AVAILABLE DATA>
* * * * * * *

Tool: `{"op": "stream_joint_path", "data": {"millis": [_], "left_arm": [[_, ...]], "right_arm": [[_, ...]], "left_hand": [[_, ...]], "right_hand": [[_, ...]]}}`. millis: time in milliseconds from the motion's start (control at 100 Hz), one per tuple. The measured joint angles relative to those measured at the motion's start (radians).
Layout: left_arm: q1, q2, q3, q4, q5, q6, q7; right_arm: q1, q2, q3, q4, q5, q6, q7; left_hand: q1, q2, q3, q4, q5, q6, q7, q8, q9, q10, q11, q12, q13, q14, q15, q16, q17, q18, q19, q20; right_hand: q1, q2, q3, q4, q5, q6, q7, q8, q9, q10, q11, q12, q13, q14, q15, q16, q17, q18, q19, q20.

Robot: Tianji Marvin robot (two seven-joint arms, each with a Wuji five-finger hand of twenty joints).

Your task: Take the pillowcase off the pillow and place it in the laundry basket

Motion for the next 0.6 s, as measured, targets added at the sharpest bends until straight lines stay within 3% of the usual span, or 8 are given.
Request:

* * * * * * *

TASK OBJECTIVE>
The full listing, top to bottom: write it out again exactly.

YOUR SOLUTION>
Tool: `{"op": "stream_joint_path", "data": {"millis": [_], "left_arm": [[_, ...]], "right_arm": [[_, ...]], "left_hand": [[_, ...]], "right_hand": [[_, ...]]}}`. millis: time in milliseconds from the motion's start (control at 100 Hz), one per tuple. The measured joint angles relative to those measured at the motion's start (radians).
Layout: left_arm: q1, q2, q3, q4, q5, q6, q7; right_arm: q1, q2, q3, q4, q5, q6, q7; left_hand: q1, q2, q3, q4, q5, q6, q7, q8, q9, q10, q11, q12, q13, q14, q15, q16, q17, q18, q19, q20; right_hand: q1, q2, q3, q4, q5, q6, q7, q8, q9, q10, q11, q12, q13, q14, q15, q16, q17, q18, q19, q20.

Robot: Tianji Marvin robot (two seven-joint arms, each with a Wuji five-finger hand of twenty joints).

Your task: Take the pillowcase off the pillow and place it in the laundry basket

Motion for the next 0.6 s, as measured, targets added at the sharpest bends until straight lines stay within 3% of the usual span, or 8 are given.
Request:

This answer is now complete.